**HOW TO COMPLETE THIS TASK**
Print the data below exactly, but only the lines from the one containing "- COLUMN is" down to the one containing "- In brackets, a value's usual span", inclusive.

(Dataset items)
'''
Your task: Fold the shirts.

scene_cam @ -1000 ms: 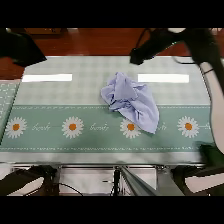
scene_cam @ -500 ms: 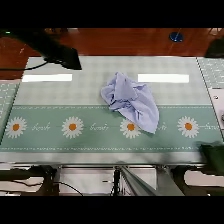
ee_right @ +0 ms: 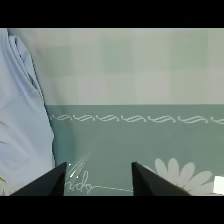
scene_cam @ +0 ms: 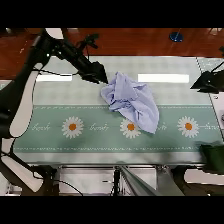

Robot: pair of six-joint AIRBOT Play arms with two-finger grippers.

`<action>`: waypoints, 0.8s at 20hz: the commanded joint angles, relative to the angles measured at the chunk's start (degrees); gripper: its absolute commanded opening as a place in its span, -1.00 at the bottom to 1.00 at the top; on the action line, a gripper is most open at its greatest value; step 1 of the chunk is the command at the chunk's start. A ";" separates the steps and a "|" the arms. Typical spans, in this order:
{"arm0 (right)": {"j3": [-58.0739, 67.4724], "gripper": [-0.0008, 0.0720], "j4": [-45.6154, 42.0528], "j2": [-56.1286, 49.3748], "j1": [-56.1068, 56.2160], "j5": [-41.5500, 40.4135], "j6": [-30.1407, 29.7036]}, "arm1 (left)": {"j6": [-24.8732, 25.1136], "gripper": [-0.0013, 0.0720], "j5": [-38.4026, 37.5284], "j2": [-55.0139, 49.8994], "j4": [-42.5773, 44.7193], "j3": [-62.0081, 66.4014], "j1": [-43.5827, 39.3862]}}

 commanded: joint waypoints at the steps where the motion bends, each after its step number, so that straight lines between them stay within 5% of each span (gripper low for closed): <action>1: -7.50 0.33 1.16 0.04 0.22 -3.02 -2.10 | -1.68 1.00 4.55 -2.69 -3.52 0.02 -3.34; 7: -10.91 0.33 2.49 0.04 0.20 -4.63 -2.54 | -8.22 1.00 8.35 -4.68 10.97 0.02 -9.07; 16: -10.91 0.32 5.75 0.04 0.20 -4.37 -2.93 | -9.73 1.00 14.97 -8.31 11.85 0.02 -12.83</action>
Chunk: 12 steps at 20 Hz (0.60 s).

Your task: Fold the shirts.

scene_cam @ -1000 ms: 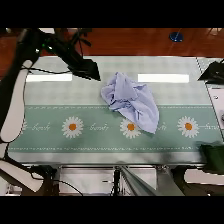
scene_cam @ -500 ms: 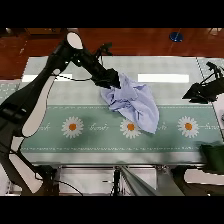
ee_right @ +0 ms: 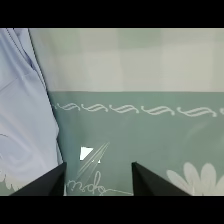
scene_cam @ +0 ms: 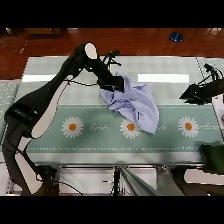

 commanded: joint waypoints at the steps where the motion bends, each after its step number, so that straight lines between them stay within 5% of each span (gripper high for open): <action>1: -0.07 0.32 0.87 0.00 0.04 0.26 -0.09 | -0.46 0.73 2.03 -2.54 -0.13 0.02 -2.14; 3: -0.07 0.31 0.83 0.00 0.04 0.92 -0.09 | 0.04 -0.58 2.01 -3.21 -0.57 0.04 -3.08; 6: -1.11 0.31 -1.25 0.00 0.04 1.73 -0.52 | 2.10 -0.90 1.44 -2.05 -0.55 0.22 -3.10; 12: -11.82 0.34 6.54 0.00 0.11 -1.20 -6.08 | 3.98 -0.91 -3.10 1.49 -0.50 0.22 -1.42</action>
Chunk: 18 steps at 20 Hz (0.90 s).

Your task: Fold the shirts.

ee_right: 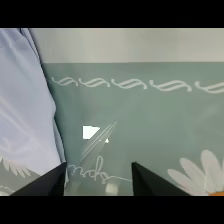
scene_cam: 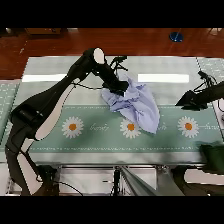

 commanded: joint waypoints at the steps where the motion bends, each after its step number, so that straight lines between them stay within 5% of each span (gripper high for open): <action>1: -6.67 0.34 7.32 0.00 0.11 -1.77 -3.69 | 0.94 -0.91 -2.05 1.81 0.07 0.04 1.07; 9: -14.45 0.32 9.14 -0.07 14.34 -15.13 -3.32 | 0.90 -0.91 -3.87 4.28 0.04 0.04 3.28; 10: -14.43 0.20 9.31 -0.07 16.59 -18.12 -1.79 | 0.90 -0.91 -3.85 4.28 0.04 0.04 3.28; 12: -14.43 -0.84 10.05 -0.04 19.91 -21.97 -0.26 | 0.96 -0.91 -3.89 4.33 0.04 0.07 3.32; 18: -10.54 -0.91 12.28 10.29 16.44 -15.23 -2.40 | 2.38 -0.92 -7.65 9.94 0.04 5.29 6.78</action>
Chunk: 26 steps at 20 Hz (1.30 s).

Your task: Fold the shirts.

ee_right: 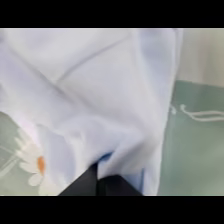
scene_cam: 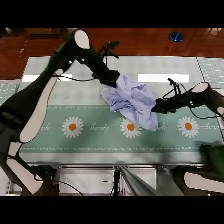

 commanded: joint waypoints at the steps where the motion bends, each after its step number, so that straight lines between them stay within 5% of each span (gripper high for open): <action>1: 4.37 -0.91 0.85 9.94 -3.37 1.81 -0.33 | 0.57 -0.92 -1.22 6.40 -0.02 3.32 3.56; 7: 23.19 -0.92 0.79 29.81 -13.14 -2.67 3.87 | 0.33 -0.92 7.89 31.91 -0.02 3.39 18.45; 14: 45.55 -0.92 0.79 33.70 -15.45 -3.15 9.49 | 0.37 -0.92 14.21 54.47 0.04 3.39 34.64; 21: 62.95 -0.92 0.74 33.66 -15.45 -7.13 13.79 | 0.33 -0.92 20.90 64.89 0.00 3.41 36.46; 26: 67.52 -0.92 0.74 34.75 -15.45 -5.68 16.59 | -3.82 -0.92 18.62 70.18 -0.07 3.41 36.44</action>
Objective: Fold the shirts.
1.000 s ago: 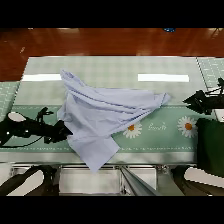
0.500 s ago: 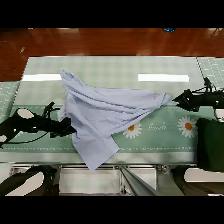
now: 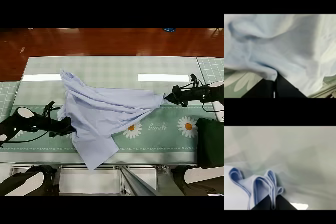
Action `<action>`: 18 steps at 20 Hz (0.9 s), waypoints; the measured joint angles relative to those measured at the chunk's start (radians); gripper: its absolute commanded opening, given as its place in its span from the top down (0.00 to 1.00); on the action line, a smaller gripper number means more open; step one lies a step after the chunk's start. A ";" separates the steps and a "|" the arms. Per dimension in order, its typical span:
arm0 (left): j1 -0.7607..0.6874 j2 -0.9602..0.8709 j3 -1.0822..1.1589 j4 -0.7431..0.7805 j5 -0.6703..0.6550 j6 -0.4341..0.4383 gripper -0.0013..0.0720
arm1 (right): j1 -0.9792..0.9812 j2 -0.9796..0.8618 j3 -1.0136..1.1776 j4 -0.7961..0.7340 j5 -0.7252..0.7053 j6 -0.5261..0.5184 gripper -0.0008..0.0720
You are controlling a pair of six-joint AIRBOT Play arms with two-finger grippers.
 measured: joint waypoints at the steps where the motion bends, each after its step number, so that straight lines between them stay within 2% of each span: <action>1: 0.003 0.002 0.019 0.013 0.000 0.001 0.96 | 0.004 0.001 0.021 0.014 0.024 -0.011 0.94; 5: 0.047 0.055 0.209 -0.011 -0.080 0.001 0.96 | 0.009 0.089 0.192 0.011 0.115 -0.003 0.94; 11: 0.160 0.232 0.727 -0.142 -0.088 0.000 0.96 | 0.010 0.371 0.562 -0.071 0.144 0.076 0.94; 15: 0.262 0.323 1.065 -0.173 -0.088 0.000 0.96 | 0.010 0.595 0.648 -0.143 0.152 0.119 0.94; 18: 0.353 0.394 1.234 -0.136 -0.088 0.001 0.96 | 0.010 0.757 0.668 -0.168 0.165 0.131 0.94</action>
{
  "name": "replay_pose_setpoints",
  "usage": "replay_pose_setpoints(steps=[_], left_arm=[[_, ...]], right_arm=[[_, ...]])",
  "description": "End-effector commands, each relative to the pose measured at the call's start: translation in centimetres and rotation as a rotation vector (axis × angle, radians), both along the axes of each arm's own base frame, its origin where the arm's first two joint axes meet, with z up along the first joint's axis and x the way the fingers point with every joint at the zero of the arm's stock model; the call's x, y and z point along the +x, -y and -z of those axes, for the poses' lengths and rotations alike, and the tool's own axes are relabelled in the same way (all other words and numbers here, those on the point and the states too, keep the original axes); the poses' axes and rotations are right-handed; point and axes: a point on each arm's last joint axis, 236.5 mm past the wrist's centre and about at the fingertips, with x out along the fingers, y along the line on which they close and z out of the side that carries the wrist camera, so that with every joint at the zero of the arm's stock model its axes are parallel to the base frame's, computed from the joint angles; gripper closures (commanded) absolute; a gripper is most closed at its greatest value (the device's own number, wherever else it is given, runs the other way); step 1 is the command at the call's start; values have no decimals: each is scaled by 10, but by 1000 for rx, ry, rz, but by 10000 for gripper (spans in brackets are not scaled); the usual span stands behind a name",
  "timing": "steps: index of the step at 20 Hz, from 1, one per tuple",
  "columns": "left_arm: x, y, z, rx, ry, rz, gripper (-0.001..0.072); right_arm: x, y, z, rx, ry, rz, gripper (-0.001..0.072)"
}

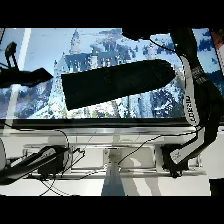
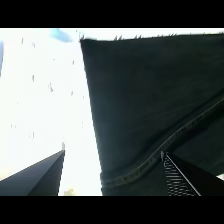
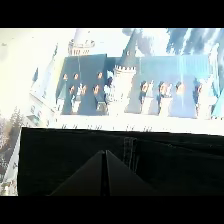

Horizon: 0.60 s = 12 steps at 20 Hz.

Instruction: Fold the clothes and pants, and hang the long-sleeved shirts on hangers.

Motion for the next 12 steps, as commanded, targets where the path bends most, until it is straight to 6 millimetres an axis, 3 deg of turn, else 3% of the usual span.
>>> replay_pose_setpoints(steps=[1,3,7,10,12], left_arm=[[-26,-1,58,-102,-56,-132,68],[-28,10,82,-137,-57,-174,161],[-12,48,105,-272,-77,-184,157],[-6,71,120,-257,-49,-90,183],[1,72,123,-231,-30,-106,289]], right_arm=[[2,1,16,-5,-17,14,690],[2,1,21,-7,-23,15,690],[3,-12,21,-52,53,-58,675],[0,-24,28,-107,101,-134,674],[-1,-30,36,-117,91,-144,675]])
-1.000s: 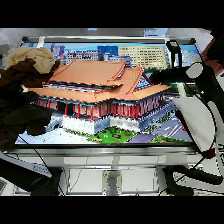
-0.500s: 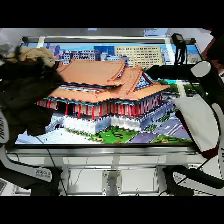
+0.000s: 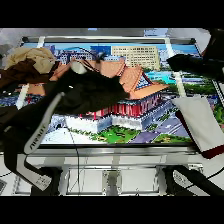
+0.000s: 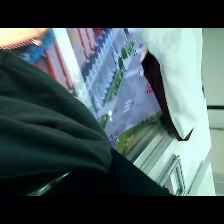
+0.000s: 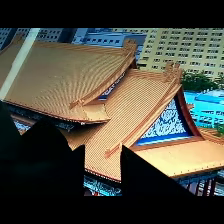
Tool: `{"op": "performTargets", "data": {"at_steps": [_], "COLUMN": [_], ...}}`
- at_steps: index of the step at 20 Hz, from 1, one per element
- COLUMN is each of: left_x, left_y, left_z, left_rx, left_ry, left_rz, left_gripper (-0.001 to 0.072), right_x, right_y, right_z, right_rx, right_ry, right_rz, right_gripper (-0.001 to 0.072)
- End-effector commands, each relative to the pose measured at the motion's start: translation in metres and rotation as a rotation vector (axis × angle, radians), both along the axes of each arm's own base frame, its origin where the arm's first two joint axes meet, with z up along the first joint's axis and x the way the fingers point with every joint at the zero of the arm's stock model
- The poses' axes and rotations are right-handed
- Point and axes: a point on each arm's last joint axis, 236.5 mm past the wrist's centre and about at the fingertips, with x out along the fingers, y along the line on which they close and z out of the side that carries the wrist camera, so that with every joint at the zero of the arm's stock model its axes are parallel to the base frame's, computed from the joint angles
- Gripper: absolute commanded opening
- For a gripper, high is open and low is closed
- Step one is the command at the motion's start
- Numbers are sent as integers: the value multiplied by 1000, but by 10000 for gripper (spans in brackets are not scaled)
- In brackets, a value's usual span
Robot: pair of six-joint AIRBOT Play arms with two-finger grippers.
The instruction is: Fold the shirts.
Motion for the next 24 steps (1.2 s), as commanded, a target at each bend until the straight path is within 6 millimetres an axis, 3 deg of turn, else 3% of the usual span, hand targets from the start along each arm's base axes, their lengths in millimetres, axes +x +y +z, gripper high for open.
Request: {"op": "performTargets", "data": {"at_steps": [1, 2, 3, 5, 7, 8, 10, 12, 14, 16, 20, 24], "left_x": [-11, 3, 19, 59, 92, 103, 115, 99, 74, 64, 57, 54], "left_y": [-52, -48, -40, -4, 50, 82, 162, 243, 305, 326, 322, 323], "left_z": [-6, 6, 21, 59, 90, 93, 67, 17, -22, -44, -85, -110], "left_rx": [-20, -38, -57, -77, -62, -23, 126, 357, 552, 597, 583, 602], "left_ry": [-67, -102, -132, -206, -255, -262, -152, 30, 173, 240, 295, 329], "left_rz": [8, 41, 70, 129, 176, 193, 273, 333, 352, 362, 335, 293], "left_gripper": [548, 698, 709, 709, 708, 707, 705, 705, 705, 705, 704, 704], "right_x": [-16, -23, -31, -46, -63, -71, -87, -99, -101, -100, -106, -106], "right_y": [-11, -9, -6, -1, 3, 6, 17, 35, 61, 89, 148, 176], "right_z": [-8, -18, -28, -53, -89, -110, -153, -190, -215, -237, -282, -318], "right_rx": [-19, -40, -47, -46, -34, -17, 52, 146, 255, 323, 301, 370], "right_ry": [60, 105, 154, 248, 361, 418, 519, 588, 600, 592, 619, 695], "right_rz": [2, 23, 50, 86, 111, 117, 126, 118, 92, 63, 86, 16], "right_gripper": [276, 277, 276, 277, 277, 293, 557, 565, 564, 563, 563, 563]}}
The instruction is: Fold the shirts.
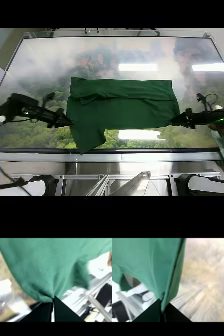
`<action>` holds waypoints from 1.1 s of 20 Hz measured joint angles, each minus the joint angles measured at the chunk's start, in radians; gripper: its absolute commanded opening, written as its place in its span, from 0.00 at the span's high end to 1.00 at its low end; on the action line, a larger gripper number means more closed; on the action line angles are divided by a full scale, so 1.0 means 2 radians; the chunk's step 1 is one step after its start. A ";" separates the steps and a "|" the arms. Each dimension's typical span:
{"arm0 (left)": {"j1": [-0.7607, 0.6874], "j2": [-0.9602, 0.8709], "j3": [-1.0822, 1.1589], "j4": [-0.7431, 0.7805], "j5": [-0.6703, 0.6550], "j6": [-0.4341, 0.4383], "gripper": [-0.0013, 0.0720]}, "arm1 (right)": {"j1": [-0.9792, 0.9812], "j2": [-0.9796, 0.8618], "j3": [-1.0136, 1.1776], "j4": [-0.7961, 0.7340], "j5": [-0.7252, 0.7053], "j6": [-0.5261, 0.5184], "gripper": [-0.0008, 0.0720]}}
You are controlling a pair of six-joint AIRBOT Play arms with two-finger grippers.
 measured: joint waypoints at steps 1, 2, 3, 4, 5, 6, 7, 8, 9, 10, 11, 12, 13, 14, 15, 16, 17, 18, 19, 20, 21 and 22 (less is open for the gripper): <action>0.014 0.019 -0.007 0.000 0.007 0.003 0.95 | -0.009 0.007 0.000 0.000 0.009 0.002 0.96; 0.027 0.035 -0.012 -0.003 0.011 0.006 0.95 | -0.015 0.014 0.000 0.000 0.019 0.003 0.96; 0.040 0.049 -0.015 -0.003 0.012 0.008 0.95 | -0.019 0.019 0.000 0.001 0.025 0.006 0.96; 0.052 0.061 -0.018 -0.003 0.015 0.010 0.95 | -0.022 0.022 0.000 0.001 0.030 0.006 0.96; 0.062 0.070 -0.019 -0.006 0.020 0.011 0.95 | -0.025 0.025 0.000 0.002 0.035 0.006 0.96; 0.068 0.076 -0.021 -0.009 0.023 0.013 0.95 | -0.026 0.026 0.000 0.003 0.039 0.006 0.96; 0.073 0.080 -0.021 -0.016 0.025 0.013 0.95 | -0.027 0.028 0.000 0.008 0.040 0.006 0.96; 0.074 0.082 -0.019 -0.022 0.027 0.015 0.95 | -0.028 0.029 0.000 0.015 0.040 0.006 0.96; 0.072 0.080 -0.012 -0.028 0.026 0.015 0.95 | -0.028 0.029 0.000 0.026 0.039 0.001 0.96; 0.067 0.074 0.002 -0.034 0.026 0.015 0.95 | -0.028 0.030 0.000 0.041 0.033 -0.005 0.96; 0.059 0.065 0.021 -0.040 0.026 0.015 0.95 | -0.028 0.030 0.001 0.059 0.023 -0.011 0.96; 0.049 0.053 0.043 -0.045 0.026 0.014 0.95 | -0.028 0.030 0.002 0.077 0.010 -0.019 0.96; 0.038 0.038 0.068 -0.048 0.025 0.009 0.95 | -0.026 0.030 0.005 0.096 -0.006 -0.028 0.96; 0.026 0.019 0.099 -0.050 0.023 0.003 0.95 | -0.022 0.027 0.008 0.111 -0.023 -0.035 0.96; 0.013 -0.003 0.132 -0.053 0.021 -0.004 0.95 | -0.015 0.023 0.012 0.123 -0.044 -0.043 0.96; 0.002 -0.028 0.169 -0.053 0.020 -0.010 0.95 | -0.007 0.017 0.018 0.134 -0.066 -0.050 0.96; -0.008 -0.052 0.204 -0.055 0.020 -0.019 0.95 | 0.002 0.009 0.025 0.141 -0.089 -0.057 0.96; -0.017 -0.080 0.242 -0.055 0.020 -0.027 0.95 | 0.011 -0.001 0.034 0.145 -0.111 -0.064 0.96; -0.025 -0.107 0.277 -0.054 0.019 -0.035 0.95 | 0.022 -0.014 0.044 0.151 -0.135 -0.072 0.96; -0.031 -0.134 0.311 -0.053 0.020 -0.045 0.95 | 0.032 -0.027 0.055 0.155 -0.157 -0.080 0.96; -0.038 -0.163 0.344 -0.052 0.019 -0.053 0.95 | 0.043 -0.042 0.067 0.160 -0.179 -0.089 0.96; -0.043 -0.190 0.372 -0.051 0.018 -0.058 0.95 | 0.053 -0.057 0.078 0.165 -0.199 -0.100 0.96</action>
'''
**RESPONSE**
- COLUMN is each of: left_x, left_y, left_z, left_rx, left_ry, left_rz, left_gripper (-0.001 to 0.072), right_x, right_y, right_z, right_rx, right_ry, right_rz, right_gripper (-0.001 to 0.072)
- End-effector commands, each relative to the pose measured at the motion's start: translation in metres and rotation as a rotation vector (axis × angle, radians), both along the axes of each arm's own base frame, its origin where the arm's first two joint axes meet, with z up along the first joint's axis and x the way the fingers point with every joint at the zero of the arm's stock model
- The poses' axes and rotations are right-handed
- Point and axes: a point on each arm's last joint axis, 236.5 mm past the wrist's centre and about at the fingertips, with x out along the fingers, y along the line on which they close and z out of the side that carries the wrist camera, so that with every joint at the zero of the arm's stock model its axes are parallel to the base frame's, computed from the joint angles
- Gripper: absolute commanded opening
- For a gripper, high is open and low is closed
- Step one is the command at the motion's start
- Numbers are sent as integers: the value multiplied by 1000, but by 10000 for gripper (spans in brackets are not scaled)
- In brackets, a value's usual span

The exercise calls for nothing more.